Clause 109: Auditors' public interest reports: publicity
325. An auditor may, under section 8 of the Audit Commission Act 1998, make a report in the public interest on any matters coming to his notice during an audit which he considers should be brought to the attention of the public. A report may be made at the conclusion of an audit, or where the auditor considers it appropriate the matter may be made the subject of an immediate report. The auditor must give a copy of the report to the audited body forthwith if it is an immediate report, or otherwise within 14 days of the conclusion of the audit. Where an audited body receives an immediate report any member of the public may inspect the report, make copies or require the body to supply a copy of the report, or any part of it, on payment of a reasonable fee. The auditor may also notify any person that he has made a report and supply a copy or any part of it to any person he thinks fit.
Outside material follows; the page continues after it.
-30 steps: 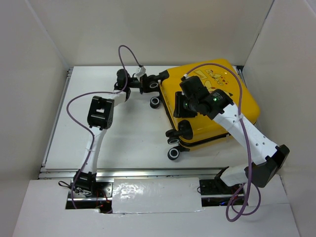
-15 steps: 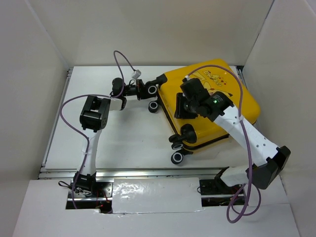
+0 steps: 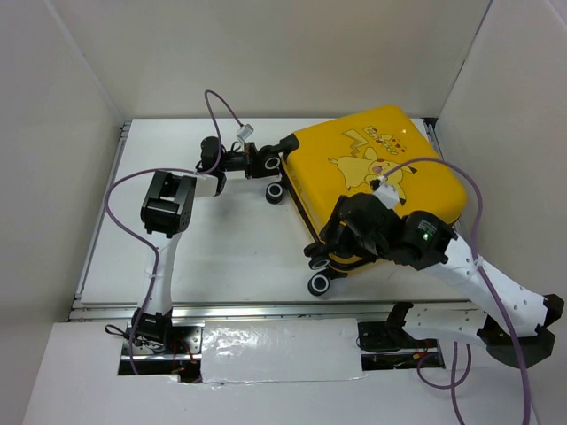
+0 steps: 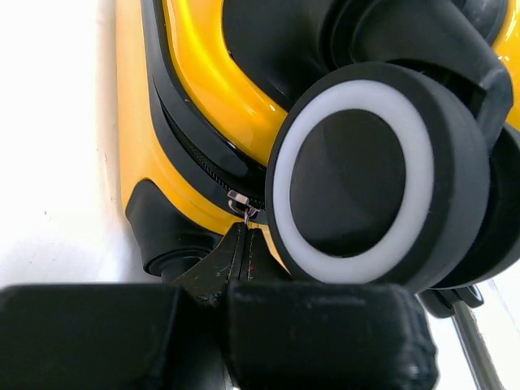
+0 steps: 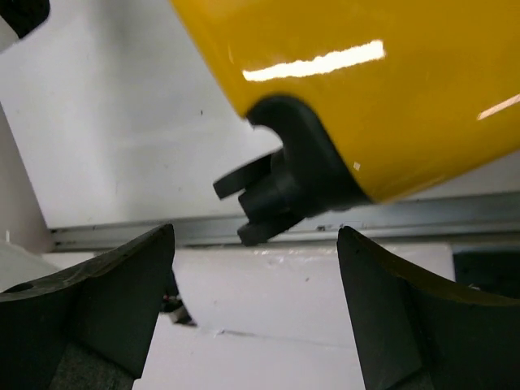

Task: Pack the luggage

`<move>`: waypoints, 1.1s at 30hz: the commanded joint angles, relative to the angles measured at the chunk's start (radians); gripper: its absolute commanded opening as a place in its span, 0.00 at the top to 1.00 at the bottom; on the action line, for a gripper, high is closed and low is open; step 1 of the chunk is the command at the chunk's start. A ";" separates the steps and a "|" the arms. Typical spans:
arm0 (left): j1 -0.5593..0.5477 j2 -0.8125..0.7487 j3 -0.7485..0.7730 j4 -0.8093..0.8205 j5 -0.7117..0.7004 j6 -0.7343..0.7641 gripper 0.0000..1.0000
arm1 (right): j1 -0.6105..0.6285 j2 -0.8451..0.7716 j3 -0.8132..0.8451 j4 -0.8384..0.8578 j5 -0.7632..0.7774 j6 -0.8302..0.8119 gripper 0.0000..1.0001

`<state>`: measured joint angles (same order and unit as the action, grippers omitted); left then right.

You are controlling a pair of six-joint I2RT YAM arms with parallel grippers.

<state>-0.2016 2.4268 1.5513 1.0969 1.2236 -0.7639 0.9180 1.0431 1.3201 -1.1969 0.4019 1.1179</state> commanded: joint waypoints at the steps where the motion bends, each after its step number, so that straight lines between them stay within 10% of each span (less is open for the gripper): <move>1: 0.011 -0.021 0.029 -0.025 0.076 0.011 1.00 | 0.083 -0.017 -0.065 0.011 -0.015 0.296 0.13; 20: 0.014 -0.054 -0.005 -0.051 0.094 0.045 1.00 | 0.125 -0.022 -0.337 0.313 0.038 0.652 0.10; 31: 0.021 -0.051 -0.014 -0.032 0.112 0.032 1.00 | 0.125 -0.008 -0.381 0.287 0.049 0.749 0.36; 33: 0.022 -0.055 -0.023 -0.025 0.116 0.029 1.00 | 0.125 -0.014 -0.378 0.271 0.061 0.757 0.53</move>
<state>-0.1993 2.4180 1.5570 1.0363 1.2350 -0.7372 1.0428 1.0283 0.9550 -0.9112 0.4076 1.8229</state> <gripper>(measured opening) 0.038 0.660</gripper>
326. This clause amends the Audit Commission Act 1998 to provide that auditors should assume responsibility for publishing all public interest reports, notifying persons they think fit that such reports have been published and supplying copies to members of the public on request. From the time a report is sent to an audited body, auditors should ensure that members of the public may inspect reports and have copies made available. The obligation on auditors to provide copies will last for one year, thereafter it will fall to the Audit Commission.
Clause 110: Registered social landlords
327. This clause confers on the Audit Commission powers to inspect housing services provided by registered social landlords (RSLs). Inspection of RSLs' housing services in England is currently undertaken by the Housing Corporation as part of its regulatory role. In future, a single housing inspectorate within the Audit Commission will be able to inspect all social housing landlords in England whether local authorities or RSLs. Such a single inspectorate would be able to ensure that local authorities and RSLs provide the same standards of service for all tenants of social housing, drawing on the expertise that the Audit Commission has built up. The powers conferred on the Commission also apply to RSLs registered with the National Assembly for Wales: inspection of those RSLs is currently undertaken by the Assembly.
328. Subsection (1) will be commenced in relation to RSLs registered with the Housing Corporation by commencement order made by the Secretary of State and, in relation to RSLs registered with the National Assembly for Wales, by commencement order made by the Assembly.
329. Subsection (1) adds two new sections to the Audit Commission Act 1998. The new section 41A defines what may be inspected in RSLs, gives the Audit Commission powers to publish reports and powers of access to premises and information, and requires it to consult the Housing Corporation (or, in Wales, the National Assembly) on its programmes of inspection. The new section 41B makes provision for the Commission to charge RSLs for inspection. The Secretary of State (or, in relation to RSLs registered with the National Assembly for Wales, the Assembly) may make an order authorising the Commission to charge fees, but only after consultation. If so authorised, the Commission would have to consult on the level of fees. The amendment made by subsection (3) of the clause requires the Commission to balance its income and expenditure on RSL inspection over time. The amendment made by subsection (4) of the clause authorises the Secretary of State and Assembly to pay grant to the Commission.